[[ Data to examine, beginning ]]

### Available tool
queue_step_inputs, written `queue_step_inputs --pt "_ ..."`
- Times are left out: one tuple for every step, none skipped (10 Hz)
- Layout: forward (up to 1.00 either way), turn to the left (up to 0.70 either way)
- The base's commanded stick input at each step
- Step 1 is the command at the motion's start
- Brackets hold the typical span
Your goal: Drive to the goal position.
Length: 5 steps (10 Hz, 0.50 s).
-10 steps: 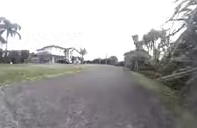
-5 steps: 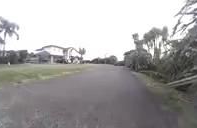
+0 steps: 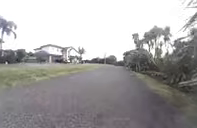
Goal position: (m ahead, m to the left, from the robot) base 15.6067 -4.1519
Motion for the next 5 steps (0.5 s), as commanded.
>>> queue_step_inputs --pt "0.7 0.0" --pt "0.7 0.0" --pt "0.7 0.0" --pt "0.7 0.0" --pt "0.7 0.0"
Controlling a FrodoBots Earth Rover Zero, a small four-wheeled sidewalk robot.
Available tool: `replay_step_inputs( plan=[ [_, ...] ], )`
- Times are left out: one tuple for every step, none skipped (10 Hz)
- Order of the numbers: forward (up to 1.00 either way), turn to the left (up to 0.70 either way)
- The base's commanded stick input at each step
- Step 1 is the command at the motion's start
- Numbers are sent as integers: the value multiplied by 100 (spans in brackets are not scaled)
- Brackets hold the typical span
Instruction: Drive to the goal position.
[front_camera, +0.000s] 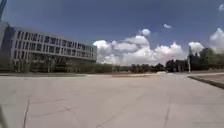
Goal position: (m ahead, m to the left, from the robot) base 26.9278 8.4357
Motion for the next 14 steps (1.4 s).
replay_step_inputs(
  plan=[
    [100, 0],
    [100, 0],
    [100, 0],
    [100, 0],
    [100, 0],
    [100, 0],
    [100, 0],
    [100, 0],
    [100, 0],
    [100, 0],
    [100, 0],
    [100, 0],
    [100, 0],
    [100, 0]
  ],
)
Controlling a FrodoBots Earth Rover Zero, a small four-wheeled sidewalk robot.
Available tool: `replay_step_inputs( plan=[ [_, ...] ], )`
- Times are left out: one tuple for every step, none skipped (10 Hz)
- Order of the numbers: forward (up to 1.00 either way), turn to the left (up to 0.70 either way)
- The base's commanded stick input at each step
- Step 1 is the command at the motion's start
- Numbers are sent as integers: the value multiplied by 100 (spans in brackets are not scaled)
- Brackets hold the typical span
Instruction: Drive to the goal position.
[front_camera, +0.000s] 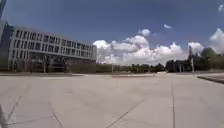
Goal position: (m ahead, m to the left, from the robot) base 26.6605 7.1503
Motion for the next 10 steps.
replay_step_inputs(
  plan=[
    [100, 0],
    [100, 0],
    [100, 0],
    [100, 0],
    [100, 0],
    [100, 0],
    [100, 0],
    [100, 0],
    [100, 27],
    [100, 27]
  ],
)
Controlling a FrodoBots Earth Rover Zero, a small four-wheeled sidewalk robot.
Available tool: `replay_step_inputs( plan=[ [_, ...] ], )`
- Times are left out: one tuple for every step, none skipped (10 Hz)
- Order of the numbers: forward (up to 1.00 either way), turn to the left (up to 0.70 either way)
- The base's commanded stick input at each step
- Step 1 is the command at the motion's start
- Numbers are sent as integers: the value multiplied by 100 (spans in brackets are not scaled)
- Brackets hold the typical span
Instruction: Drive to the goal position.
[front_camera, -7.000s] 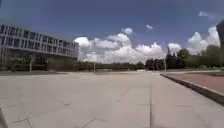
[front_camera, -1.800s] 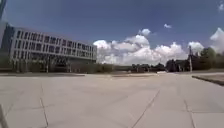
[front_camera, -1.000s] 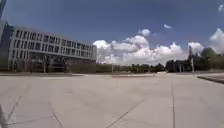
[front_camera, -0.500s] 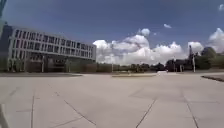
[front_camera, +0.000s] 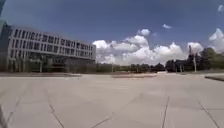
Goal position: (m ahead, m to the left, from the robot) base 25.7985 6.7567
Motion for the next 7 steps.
replay_step_inputs(
  plan=[
    [100, 27],
    [100, 27],
    [100, 27],
    [100, 27],
    [100, 27],
    [100, 27],
    [100, 27]
  ],
)
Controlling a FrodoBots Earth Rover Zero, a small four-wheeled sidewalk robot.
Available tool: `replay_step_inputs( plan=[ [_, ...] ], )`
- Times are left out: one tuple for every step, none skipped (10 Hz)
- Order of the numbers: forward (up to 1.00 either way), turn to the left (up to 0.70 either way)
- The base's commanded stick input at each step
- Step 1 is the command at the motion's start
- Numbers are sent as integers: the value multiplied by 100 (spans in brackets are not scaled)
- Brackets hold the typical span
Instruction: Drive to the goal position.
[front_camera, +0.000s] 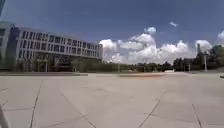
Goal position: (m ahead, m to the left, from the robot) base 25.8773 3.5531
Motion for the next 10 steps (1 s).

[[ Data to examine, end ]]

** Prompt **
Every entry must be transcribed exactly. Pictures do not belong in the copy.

** Exercise output **
### Available tool
queue_step_inputs, written `queue_step_inputs --pt "_ ..."`
- Times are left out: one tuple for every step, none skipped (10 Hz)
- Layout: forward (up to 1.00 either way), turn to the left (up to 0.70 either way)
- The base's commanded stick input at each step
- Step 1 is the command at the motion's start
- Brackets hold the typical span
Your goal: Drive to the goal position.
Length: 5 steps (10 Hz, 0.50 s).
-10 steps: 
-5 steps: 
+0 steps: 
Goal position: (m ahead, m to the left, from the robot) base 15.6067 -4.1519
Motion for the next 5 steps (0.5 s), as commanded.
>>> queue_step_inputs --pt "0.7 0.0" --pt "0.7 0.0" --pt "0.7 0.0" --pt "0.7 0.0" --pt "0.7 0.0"
Controlling a FrodoBots Earth Rover Zero, a small four-wheeled sidewalk robot.
Available tool: `replay_step_inputs( plan=[ [_, ...] ], )`
- Times are left out: one tuple for every step, none skipped (10 Hz)
- Order of the numbers: forward (up to 1.00 either way), turn to the left (up to 0.70 either way)
- The base's commanded stick input at each step
- Step 1 is the command at the motion's start
- Numbers are sent as integers: the value multiplied by 100 (spans in brackets are not scaled)
- Brackets hold the typical span
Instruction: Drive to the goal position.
[front_camera, +0.000s] 
Goal position: (m ahead, m to the left, from the robot) base 26.9278 8.4357
Motion for the next 14 steps (1.4 s).
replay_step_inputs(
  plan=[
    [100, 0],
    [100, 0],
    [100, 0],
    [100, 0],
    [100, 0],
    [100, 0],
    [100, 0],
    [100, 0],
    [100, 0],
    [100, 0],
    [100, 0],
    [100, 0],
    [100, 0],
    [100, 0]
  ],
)
Controlling a FrodoBots Earth Rover Zero, a small four-wheeled sidewalk robot.
Available tool: `replay_step_inputs( plan=[ [_, ...] ], )`
- Times are left out: one tuple for every step, none skipped (10 Hz)
- Order of the numbers: forward (up to 1.00 either way), turn to the left (up to 0.70 either way)
- The base's commanded stick input at each step
- Step 1 is the command at the motion's start
- Numbers are sent as integers: the value multiplied by 100 (spans in brackets are not scaled)
- Brackets hold the typical span
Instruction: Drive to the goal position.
[front_camera, +0.000s] 
Goal position: (m ahead, m to the left, from the robot) base 26.6605 7.1503
Motion for the next 10 steps.
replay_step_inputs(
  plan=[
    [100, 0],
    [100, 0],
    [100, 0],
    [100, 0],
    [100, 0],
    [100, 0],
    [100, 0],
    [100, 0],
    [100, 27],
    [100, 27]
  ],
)
Controlling a FrodoBots Earth Rover Zero, a small four-wheeled sidewalk robot.
Available tool: `replay_step_inputs( plan=[ [_, ...] ], )`
- Times are left out: one tuple for every step, none skipped (10 Hz)
- Order of the numbers: forward (up to 1.00 either way), turn to the left (up to 0.70 either way)
- The base's commanded stick input at each step
- Step 1 is the command at the motion's start
- Numbers are sent as integers: the value multiplied by 100 (spans in brackets are not scaled)
- Brackets hold the typical span
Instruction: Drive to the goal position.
[front_camera, -7.000s] 
[front_camera, -1.800s] 
[front_camera, -1.000s] 
[front_camera, -0.500s] 
[front_camera, +0.000s] 
Goal position: (m ahead, m to the left, from the robot) base 25.7985 6.7567
Motion for the next 7 steps.
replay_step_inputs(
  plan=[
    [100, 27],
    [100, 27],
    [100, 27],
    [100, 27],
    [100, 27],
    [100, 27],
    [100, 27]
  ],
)
Controlling a FrodoBots Earth Rover Zero, a small four-wheeled sidewalk robot.
Available tool: `replay_step_inputs( plan=[ [_, ...] ], )`
- Times are left out: one tuple for every step, none skipped (10 Hz)
- Order of the numbers: forward (up to 1.00 either way), turn to the left (up to 0.70 either way)
- The base's commanded stick input at each step
- Step 1 is the command at the motion's start
- Numbers are sent as integers: the value multiplied by 100 (spans in brackets are not scaled)
- Brackets hold the typical span
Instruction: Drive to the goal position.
[front_camera, +0.000s] 
Goal position: (m ahead, m to the left, from the robot) base 25.8773 3.5531
Motion for the next 10 steps (1 s).

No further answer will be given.